Previous studies have suggested that Parkinsons patients have problems in directing visual attention due to loss of the chemical dopamine within the basal ganglia of the brain, but no one has specifically looked at whether they have particular problems with social cues. This question is important as problems with processing social information may lead to difficulties in everyday life for people with Parkinsons. It is also a question of scientific interest as it has been suggested that we have specialised brain pathways for processing social information (the so-called “Social Brain hypothesis”).

We used a task in which pictures of someone else’s eyes, arrows and pointing fingers are shown on a computer screen, whilst people track a spot jumping around the screen with their eyes (see picture; you can see a video of the task here). Often people make an eye movement by mistake in the direction indicted by the eyes, arrows or fingers, even when they are meant to respond directly at the target (the little black spot) and ignore the pictures. We found healthy adults made more of these errors with pointing finger cues compared to the other cue types (suggesting pointing fingers provide a particularly strong cues to eye movements) whereas people with Parkinsons made similarly high errors for all 3 cue types.

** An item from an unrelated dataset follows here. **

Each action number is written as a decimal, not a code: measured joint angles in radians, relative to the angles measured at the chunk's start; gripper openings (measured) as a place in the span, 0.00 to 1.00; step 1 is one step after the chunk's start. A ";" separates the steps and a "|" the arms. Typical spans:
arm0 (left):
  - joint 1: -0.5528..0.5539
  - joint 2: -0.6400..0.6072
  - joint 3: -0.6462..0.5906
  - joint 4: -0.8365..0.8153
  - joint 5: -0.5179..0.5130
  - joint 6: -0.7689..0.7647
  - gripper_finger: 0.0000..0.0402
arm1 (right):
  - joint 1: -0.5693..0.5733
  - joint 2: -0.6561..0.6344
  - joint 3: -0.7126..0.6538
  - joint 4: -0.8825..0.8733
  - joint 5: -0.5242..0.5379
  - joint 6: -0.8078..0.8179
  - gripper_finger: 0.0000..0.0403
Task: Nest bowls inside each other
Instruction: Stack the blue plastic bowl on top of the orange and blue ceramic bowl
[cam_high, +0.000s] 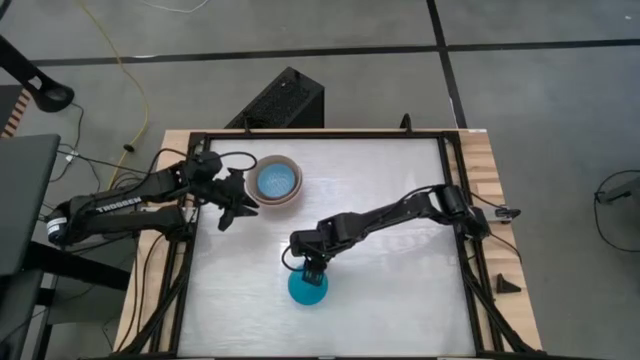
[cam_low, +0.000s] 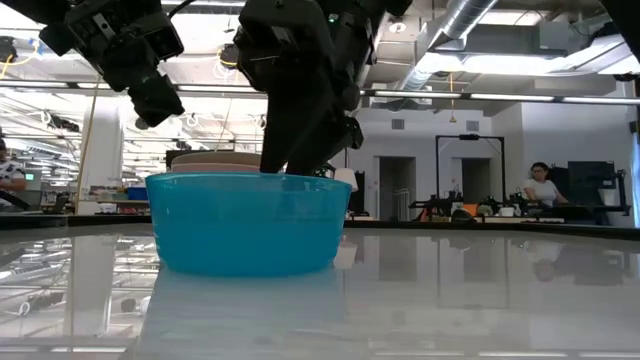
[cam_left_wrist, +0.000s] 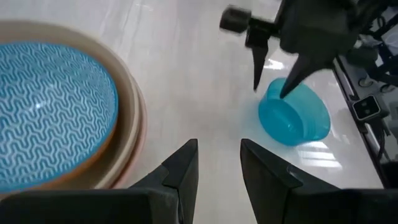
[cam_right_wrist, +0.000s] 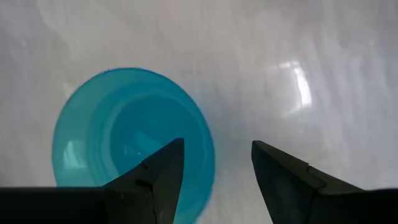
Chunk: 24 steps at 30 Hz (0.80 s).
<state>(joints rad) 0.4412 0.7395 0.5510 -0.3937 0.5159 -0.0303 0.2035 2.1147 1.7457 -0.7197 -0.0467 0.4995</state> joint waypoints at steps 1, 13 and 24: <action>0.000 0.000 0.000 0.006 0.000 0.000 0.26 | 0.000 -0.001 -0.017 0.029 -0.004 0.004 0.55; 0.000 0.000 0.000 0.001 0.000 -0.009 0.26 | -0.012 0.000 -0.161 0.222 -0.100 0.076 0.45; 0.000 0.000 0.000 0.001 -0.006 -0.107 0.26 | -0.106 -0.037 -0.161 0.119 -0.242 -0.046 0.06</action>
<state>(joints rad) 0.4412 0.7395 0.5510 -0.3923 0.5102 -0.1376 0.0972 2.0781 1.5845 -0.6008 -0.2882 0.4537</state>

Although not specifically better or worse for socially relevant cues (eyes / fingers), Parkinsons patients clearly had difficulty in suppressing their distracting influence. This suggests the basal ganglia plays a role in controlling eye movements in response to social and non-social cues. But this doesn’t mean that people with Parkinsons don’t have particular problems with maintaining attention in social situations. On the contrary, social interaction might often take place in a busy environment, with lots of sensory information competing for attention. These deficits in the control of eye movements might therefore lead to difficulty in social interaction and might impact on patients’ quality of life.